§ **Brief**: Among the lines below, list those containing the string "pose".

(Collected data entries)
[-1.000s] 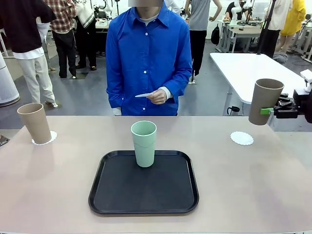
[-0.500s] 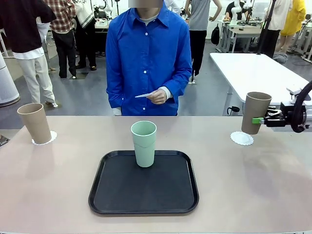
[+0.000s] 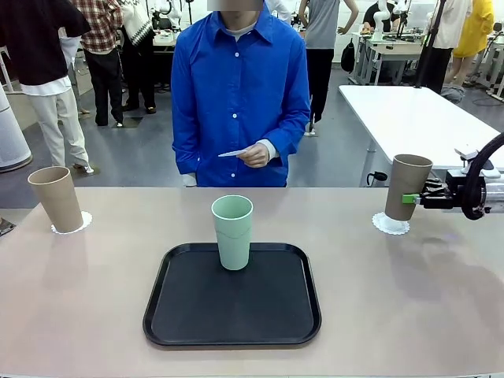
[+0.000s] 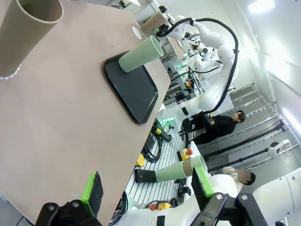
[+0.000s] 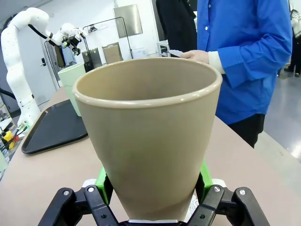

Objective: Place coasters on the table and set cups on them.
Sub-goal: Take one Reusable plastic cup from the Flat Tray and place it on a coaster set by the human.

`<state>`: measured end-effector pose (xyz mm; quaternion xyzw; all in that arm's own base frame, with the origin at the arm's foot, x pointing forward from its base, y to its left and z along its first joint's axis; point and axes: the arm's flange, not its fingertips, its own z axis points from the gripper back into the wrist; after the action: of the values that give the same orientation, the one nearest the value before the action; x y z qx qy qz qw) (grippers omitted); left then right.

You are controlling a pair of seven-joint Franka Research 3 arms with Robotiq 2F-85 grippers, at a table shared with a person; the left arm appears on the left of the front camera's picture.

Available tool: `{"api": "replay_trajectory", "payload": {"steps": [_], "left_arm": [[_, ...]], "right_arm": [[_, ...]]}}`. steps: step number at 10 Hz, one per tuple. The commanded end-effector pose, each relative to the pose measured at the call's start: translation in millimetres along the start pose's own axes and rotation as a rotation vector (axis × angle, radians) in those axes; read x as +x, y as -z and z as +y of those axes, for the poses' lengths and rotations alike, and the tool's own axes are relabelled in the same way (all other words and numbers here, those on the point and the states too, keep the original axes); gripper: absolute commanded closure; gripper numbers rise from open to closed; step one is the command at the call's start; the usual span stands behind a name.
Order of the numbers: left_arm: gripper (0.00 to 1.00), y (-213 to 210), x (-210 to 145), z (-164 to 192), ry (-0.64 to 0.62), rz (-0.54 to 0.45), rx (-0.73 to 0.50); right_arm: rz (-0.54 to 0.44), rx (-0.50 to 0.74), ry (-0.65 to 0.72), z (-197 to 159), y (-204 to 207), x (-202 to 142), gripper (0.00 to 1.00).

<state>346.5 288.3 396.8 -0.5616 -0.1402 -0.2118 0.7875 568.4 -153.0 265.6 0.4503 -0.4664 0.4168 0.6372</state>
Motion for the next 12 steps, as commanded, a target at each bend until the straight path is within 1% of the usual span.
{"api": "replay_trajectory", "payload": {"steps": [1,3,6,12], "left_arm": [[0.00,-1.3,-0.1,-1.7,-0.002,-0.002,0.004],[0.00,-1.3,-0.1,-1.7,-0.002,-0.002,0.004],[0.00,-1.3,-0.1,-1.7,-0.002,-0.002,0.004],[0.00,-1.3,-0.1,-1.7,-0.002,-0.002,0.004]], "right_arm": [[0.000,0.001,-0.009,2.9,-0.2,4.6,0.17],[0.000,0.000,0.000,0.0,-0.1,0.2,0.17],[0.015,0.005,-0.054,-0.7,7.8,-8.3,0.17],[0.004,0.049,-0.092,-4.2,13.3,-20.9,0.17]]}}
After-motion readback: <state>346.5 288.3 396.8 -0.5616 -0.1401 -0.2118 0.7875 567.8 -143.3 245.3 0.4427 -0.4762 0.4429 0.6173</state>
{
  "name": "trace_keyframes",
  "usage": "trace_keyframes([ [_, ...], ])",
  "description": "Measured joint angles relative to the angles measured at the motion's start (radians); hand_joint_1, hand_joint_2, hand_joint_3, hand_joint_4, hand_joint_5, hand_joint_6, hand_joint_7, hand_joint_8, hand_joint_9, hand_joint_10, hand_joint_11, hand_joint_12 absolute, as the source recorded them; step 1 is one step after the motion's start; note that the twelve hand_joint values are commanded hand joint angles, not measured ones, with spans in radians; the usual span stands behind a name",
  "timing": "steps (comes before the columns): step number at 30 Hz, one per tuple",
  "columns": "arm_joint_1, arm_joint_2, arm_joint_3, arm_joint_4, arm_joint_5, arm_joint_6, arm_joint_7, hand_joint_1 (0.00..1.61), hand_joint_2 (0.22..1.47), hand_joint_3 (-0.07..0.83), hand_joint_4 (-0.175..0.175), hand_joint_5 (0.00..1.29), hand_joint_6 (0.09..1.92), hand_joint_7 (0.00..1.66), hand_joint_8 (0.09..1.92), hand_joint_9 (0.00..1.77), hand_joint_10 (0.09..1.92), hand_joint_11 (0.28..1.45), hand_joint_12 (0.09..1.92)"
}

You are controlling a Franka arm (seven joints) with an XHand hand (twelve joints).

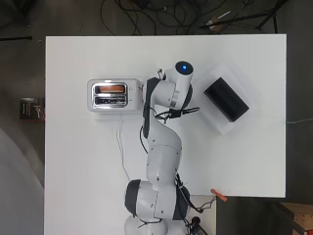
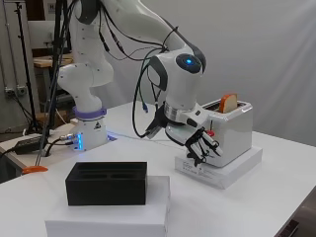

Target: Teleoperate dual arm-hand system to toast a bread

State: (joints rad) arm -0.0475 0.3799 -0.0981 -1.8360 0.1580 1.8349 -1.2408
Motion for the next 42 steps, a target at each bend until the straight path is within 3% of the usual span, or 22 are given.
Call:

§ **Written solution**:
`<state>`: measured end-effector pose (xyz mm; quaternion xyzw; all in that arm's own base frame, with the origin at the arm's foot, x pointing forward from its base, y to its left and z along its first joint's axis; point and axes: the arm's flange, not its fingertips, its own z axis points from the gripper back into the wrist; after the action: of the values that give the same orientation, the one nearest the value before the action; x y z qx qy qz qw) (grippers omitted); left then right.
Available tool: `{"api": "replay_trajectory", "payload": {"steps": [_], "left_arm": [[_, ...]], "right_arm": [[_, ...]]}}`. steps: step number at 10 Hz, one per tuple. The commanded end-effector pose, each relative to the pose measured at the call's start: translation in millimetres along the start pose's own axes and rotation as a rotation vector (axis × angle, radians) in those axes; read x as +x, y as -z and z as +y of those axes, for the poses' lengths and rotations alike, and the tool's own axes are relabelled in the same way (all other words and numbers here, those on the point and the states too, keep the original axes); gripper: absolute commanded closure; gripper numbers rise from open to closed; step one is the command at the call's start; the usual span stands behind a name.

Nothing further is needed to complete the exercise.